I was back to the now all-too-familiar task of interviewing care providers. My first choice – a wonderful woman with a background as a nursery school teacher – had changed her mind by the time I called to hire her. She was going to do something entirely different. I don’t remember what it was now – maybe making jewelry. So I went to my second choice – a young woman who had just graduated from college with a degree in animal science. I was her second choice too. She hadn’t be able to land a job at the zoo, so she thought that taking care of babies would be the next thing. She wasn’t ideal, but I needed someone right away, and she worked out okay, I guess. She was shy and quiet, and she didn’t talk to the baby as much as I would have liked. But she was careful and caring. She took my son to the park; she played with him in the yard. He was safe and seemed content.

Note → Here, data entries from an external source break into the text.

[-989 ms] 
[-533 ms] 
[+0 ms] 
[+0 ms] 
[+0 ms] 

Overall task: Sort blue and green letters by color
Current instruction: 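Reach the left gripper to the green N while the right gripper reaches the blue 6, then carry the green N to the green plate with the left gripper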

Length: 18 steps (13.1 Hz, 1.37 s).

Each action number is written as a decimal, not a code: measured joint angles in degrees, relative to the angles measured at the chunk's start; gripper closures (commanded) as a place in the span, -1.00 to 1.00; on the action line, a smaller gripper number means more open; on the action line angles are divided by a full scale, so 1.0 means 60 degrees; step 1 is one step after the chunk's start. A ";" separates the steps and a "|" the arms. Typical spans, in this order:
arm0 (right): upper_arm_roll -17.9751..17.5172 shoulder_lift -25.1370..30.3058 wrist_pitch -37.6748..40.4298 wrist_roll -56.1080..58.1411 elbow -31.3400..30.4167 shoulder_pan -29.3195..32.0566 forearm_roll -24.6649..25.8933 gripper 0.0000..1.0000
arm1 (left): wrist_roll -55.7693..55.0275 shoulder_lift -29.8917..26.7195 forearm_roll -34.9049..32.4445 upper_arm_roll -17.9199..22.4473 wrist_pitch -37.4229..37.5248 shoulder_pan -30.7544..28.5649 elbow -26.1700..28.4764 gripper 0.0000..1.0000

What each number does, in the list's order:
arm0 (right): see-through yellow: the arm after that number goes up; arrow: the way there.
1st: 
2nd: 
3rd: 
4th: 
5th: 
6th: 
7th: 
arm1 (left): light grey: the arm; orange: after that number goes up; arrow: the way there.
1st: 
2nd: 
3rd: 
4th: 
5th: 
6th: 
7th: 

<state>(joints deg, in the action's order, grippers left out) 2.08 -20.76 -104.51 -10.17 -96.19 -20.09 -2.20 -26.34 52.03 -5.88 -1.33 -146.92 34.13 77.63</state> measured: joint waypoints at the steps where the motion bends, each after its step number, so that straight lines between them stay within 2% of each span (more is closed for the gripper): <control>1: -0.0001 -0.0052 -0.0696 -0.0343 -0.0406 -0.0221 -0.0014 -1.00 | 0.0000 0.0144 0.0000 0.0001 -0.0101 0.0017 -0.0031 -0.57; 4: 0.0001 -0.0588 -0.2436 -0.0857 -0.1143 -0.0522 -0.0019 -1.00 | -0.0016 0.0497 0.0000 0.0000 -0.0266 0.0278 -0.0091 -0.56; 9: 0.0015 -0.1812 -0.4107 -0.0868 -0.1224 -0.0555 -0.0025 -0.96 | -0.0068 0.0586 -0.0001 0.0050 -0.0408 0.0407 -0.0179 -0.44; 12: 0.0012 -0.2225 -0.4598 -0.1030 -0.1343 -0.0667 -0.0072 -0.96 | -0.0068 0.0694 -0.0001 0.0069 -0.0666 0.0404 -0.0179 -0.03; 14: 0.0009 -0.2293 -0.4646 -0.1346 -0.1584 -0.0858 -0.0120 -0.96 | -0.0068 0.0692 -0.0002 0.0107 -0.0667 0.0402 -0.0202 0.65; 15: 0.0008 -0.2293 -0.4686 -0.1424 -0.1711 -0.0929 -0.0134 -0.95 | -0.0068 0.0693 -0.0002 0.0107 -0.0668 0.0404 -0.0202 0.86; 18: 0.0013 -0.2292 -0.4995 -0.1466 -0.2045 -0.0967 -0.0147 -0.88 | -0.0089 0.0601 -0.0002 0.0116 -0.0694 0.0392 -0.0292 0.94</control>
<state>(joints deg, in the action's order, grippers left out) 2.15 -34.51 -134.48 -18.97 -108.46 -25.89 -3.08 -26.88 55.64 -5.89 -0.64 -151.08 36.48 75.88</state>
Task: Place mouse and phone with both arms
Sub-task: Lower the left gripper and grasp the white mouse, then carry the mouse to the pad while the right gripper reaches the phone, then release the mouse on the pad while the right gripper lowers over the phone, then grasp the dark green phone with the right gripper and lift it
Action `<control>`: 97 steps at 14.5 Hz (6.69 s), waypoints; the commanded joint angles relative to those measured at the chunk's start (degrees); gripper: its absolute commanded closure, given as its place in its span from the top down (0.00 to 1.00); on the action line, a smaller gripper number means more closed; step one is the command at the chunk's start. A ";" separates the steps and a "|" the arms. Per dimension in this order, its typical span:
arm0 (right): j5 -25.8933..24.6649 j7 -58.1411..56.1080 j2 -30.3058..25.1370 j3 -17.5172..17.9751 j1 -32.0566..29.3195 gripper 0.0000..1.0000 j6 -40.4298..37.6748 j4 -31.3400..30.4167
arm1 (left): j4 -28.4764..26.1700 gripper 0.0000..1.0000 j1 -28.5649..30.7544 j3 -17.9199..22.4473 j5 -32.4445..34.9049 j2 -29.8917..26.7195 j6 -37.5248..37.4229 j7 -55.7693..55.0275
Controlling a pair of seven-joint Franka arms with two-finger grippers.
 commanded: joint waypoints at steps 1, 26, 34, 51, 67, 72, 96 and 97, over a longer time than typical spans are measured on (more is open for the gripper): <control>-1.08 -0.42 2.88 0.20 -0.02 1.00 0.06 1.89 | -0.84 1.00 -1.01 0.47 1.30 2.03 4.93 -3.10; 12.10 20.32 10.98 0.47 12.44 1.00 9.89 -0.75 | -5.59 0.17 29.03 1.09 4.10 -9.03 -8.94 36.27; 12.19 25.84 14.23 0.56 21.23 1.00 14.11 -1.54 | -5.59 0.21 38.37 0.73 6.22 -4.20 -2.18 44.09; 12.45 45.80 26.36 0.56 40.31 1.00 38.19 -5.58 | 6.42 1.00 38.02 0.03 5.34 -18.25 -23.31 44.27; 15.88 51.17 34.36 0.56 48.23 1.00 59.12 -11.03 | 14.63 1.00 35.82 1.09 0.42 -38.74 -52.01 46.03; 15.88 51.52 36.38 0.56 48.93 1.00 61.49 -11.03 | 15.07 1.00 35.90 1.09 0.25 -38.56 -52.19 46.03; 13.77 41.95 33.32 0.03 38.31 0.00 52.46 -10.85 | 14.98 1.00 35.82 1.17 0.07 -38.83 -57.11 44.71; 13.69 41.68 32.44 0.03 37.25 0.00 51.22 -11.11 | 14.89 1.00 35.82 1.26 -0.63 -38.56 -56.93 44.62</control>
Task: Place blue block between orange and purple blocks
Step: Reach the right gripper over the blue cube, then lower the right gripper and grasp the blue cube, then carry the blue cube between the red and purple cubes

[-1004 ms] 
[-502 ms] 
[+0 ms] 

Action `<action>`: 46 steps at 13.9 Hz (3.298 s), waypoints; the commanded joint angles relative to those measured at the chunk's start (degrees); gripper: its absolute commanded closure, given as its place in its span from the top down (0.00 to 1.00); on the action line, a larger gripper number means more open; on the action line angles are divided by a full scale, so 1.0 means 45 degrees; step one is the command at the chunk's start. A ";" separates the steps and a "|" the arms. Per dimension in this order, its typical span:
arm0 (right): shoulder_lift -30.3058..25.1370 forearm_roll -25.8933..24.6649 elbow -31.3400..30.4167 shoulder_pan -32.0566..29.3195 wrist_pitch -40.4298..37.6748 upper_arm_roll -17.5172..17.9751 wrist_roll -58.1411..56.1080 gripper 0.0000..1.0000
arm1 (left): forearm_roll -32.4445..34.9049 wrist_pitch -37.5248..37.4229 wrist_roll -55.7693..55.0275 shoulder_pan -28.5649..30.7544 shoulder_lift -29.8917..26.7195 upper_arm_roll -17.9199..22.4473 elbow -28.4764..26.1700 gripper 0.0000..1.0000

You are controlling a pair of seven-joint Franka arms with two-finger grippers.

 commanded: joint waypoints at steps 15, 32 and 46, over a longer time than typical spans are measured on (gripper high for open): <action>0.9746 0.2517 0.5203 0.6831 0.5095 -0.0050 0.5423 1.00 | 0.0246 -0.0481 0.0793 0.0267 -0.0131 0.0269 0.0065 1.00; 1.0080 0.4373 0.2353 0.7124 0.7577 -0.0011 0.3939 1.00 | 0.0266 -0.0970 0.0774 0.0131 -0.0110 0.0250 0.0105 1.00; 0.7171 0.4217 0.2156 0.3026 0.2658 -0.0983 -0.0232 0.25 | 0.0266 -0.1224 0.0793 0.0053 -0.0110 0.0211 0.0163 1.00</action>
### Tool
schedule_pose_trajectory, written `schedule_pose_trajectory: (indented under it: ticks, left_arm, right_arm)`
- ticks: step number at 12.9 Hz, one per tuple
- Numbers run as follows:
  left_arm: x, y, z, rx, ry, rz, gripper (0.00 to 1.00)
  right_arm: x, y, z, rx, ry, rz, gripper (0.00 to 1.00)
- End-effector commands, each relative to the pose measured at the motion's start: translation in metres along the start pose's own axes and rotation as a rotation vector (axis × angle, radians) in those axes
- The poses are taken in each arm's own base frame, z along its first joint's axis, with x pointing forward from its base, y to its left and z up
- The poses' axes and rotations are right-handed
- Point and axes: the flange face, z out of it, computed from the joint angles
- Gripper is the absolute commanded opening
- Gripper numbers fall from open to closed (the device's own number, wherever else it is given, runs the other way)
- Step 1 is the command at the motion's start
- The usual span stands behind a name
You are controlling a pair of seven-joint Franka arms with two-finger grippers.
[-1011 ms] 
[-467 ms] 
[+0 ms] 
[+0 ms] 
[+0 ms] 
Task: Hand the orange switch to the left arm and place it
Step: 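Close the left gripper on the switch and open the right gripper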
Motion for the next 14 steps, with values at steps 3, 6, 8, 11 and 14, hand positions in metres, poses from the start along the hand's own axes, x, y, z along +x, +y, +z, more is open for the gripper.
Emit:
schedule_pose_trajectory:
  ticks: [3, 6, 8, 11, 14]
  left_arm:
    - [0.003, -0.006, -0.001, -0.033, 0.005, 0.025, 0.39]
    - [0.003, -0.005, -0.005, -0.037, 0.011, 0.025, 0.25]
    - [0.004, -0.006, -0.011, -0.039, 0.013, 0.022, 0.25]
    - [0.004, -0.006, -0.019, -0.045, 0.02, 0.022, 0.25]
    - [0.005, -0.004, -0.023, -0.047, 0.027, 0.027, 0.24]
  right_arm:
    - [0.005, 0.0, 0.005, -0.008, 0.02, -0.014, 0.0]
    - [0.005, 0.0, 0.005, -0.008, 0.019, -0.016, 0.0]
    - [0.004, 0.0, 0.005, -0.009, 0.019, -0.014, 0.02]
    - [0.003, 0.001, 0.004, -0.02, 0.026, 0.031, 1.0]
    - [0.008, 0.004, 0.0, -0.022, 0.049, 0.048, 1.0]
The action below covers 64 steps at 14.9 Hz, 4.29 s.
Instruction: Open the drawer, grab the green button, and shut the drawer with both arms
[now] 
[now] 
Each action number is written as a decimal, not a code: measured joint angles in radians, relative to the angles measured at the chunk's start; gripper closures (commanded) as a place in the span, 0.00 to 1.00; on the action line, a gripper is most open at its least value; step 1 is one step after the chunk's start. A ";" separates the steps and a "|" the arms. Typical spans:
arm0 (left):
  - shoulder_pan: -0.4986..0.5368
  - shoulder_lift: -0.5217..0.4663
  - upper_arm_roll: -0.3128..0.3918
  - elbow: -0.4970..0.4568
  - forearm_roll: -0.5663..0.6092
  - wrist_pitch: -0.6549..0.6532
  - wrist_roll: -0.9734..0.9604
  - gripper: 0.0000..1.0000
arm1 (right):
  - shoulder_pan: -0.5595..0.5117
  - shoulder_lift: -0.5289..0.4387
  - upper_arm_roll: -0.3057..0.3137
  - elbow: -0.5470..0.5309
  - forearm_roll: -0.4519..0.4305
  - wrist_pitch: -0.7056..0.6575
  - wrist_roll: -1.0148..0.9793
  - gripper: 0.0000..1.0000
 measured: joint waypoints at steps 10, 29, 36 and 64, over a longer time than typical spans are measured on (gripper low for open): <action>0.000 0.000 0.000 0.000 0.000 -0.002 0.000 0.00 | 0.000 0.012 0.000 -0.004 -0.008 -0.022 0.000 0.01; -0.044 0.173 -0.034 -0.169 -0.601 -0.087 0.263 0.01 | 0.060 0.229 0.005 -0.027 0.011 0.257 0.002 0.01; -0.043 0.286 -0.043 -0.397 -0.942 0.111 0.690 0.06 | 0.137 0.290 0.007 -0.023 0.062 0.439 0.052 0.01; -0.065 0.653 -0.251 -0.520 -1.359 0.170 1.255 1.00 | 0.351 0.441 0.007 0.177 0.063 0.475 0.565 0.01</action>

At the end of the year, though, my job required me to move across the country. So back on the childcare carousel I went, before my son had even had his second birthday. This time, I went to the university and checked with a childcare expert. She recommended the childcare home where her son had gone. We tried it. It was clean and there were lots of toys. The care providers were very professional. But before the end of the year, I decided to look into nursery schools. My son was almost three, and I thought he would benefit from a more educational program. I was lucky to find a Montessori school and talk the director into accepting my son even though he wasn’t toilet trained. “Never mind”, she said, “he soon will be.” She was wrong about that (every day I picked up a little wet baggie when I picked up my son), but she was right to take him. He enjoyed it and thrived. But six months later, it was time to move again, and the childcare search recommenced. I found another Montessori school and I liked it. The director was intelligent; the teacher were fabulous – full of ideas and energy. Unfortunately, my son did not share my opinion. Every morning was a struggle to leave him inside the gate in tears. So once again, we moved to a new center. Although it was a longer drive, I had met the owner and liked her. She helped my son get integrated into the new class and watched out for him there. He was never really happy about going, but he tolerated it, and we stayed there until he started elementary school. At long last, after a dizzying five – year, eight – childcare – arrangements ride on the childcare carousel, I was able to jump off and move on.”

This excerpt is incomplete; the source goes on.